> **Your task**: Your job is to print, exactly, the lines in the data below from the line with "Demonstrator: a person" through the line with "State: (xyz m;", both included, and to omit any picture.

> **Available data**:
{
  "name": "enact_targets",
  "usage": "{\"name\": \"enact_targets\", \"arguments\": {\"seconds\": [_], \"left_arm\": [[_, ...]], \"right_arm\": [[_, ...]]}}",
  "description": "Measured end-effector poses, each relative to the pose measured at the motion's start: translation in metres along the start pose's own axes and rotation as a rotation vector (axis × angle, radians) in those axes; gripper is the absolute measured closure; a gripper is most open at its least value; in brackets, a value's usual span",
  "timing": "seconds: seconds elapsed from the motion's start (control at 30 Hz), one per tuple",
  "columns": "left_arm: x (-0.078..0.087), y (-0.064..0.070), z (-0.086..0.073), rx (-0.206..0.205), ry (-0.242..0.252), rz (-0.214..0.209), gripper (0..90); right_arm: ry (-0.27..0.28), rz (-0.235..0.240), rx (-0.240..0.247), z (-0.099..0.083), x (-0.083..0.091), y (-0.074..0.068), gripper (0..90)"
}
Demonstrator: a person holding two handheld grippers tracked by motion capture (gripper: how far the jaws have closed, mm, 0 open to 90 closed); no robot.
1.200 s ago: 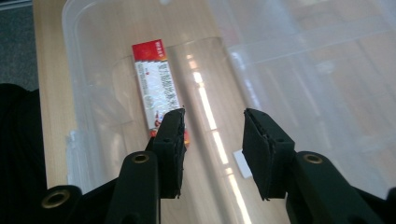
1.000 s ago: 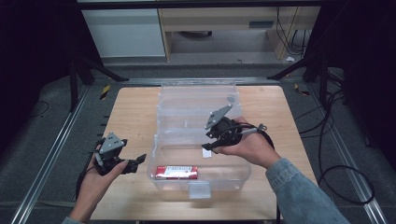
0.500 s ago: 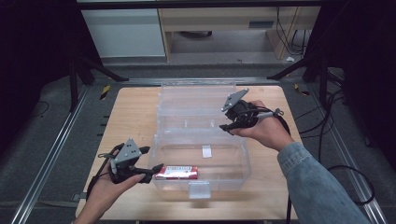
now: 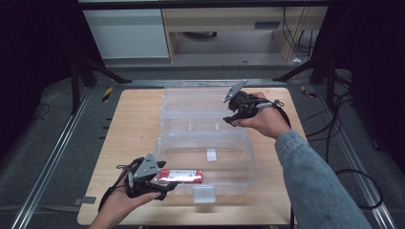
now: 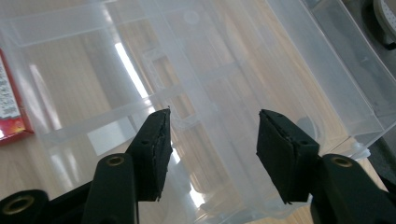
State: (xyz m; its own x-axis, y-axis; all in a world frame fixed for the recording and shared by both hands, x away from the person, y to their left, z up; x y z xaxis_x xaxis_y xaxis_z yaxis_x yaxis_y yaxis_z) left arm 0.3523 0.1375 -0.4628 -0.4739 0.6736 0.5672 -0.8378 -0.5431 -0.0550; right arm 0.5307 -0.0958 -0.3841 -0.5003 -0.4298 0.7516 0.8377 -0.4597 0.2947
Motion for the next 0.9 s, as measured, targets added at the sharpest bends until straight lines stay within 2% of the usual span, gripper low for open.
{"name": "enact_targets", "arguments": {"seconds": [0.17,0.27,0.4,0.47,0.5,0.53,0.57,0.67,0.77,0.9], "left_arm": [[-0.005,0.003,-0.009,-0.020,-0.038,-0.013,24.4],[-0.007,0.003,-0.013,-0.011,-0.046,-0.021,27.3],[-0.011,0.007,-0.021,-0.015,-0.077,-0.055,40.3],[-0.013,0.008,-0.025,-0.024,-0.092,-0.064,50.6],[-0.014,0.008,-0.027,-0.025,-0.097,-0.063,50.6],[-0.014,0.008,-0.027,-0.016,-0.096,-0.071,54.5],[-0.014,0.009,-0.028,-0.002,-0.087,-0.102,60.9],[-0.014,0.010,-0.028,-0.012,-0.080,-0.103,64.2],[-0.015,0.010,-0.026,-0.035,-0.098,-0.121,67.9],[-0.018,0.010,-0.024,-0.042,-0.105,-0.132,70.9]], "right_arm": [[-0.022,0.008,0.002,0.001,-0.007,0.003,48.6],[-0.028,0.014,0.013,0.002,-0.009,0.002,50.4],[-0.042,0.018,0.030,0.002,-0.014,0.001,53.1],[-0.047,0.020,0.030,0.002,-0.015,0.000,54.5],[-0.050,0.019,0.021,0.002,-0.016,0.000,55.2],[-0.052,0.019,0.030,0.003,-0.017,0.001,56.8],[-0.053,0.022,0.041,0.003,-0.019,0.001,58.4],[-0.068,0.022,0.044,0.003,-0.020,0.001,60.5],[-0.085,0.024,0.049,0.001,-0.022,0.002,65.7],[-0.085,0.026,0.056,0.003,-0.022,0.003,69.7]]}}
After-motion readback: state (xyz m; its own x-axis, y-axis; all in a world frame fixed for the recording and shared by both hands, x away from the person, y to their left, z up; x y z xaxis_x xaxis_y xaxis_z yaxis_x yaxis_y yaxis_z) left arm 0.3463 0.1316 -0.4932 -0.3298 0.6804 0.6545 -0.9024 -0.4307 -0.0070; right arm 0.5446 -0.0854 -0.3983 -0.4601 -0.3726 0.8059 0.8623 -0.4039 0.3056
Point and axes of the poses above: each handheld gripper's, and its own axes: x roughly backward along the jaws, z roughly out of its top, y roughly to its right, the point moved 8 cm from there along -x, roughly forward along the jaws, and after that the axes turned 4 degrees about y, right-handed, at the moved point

> **Result**:
Demonstrator: a person holding two handheld grippers tracked by motion capture (gripper: how far the jaws have closed, mm, 0 open to 90 closed); no robot.
1.200 s ago: 
1.000 s ago: 
0.500 s ago: 
now: 
now: 
State: (xyz m; its own x-axis, y-axis; all in a world frame fixed for the recording and shared by both hands, x away from the person, y to their left, z up; x y z xaxis_x xaxis_y xaxis_z yaxis_x yaxis_y yaxis_z) left arm 0.3523 0.1375 -0.4628 -0.4739 0.6736 0.5672 -0.8378 -0.5431 -0.0550; right arm 0.5307 -0.0958 -0.3841 -0.5003 -0.4298 0.7516 0.8377 -0.4597 0.2947

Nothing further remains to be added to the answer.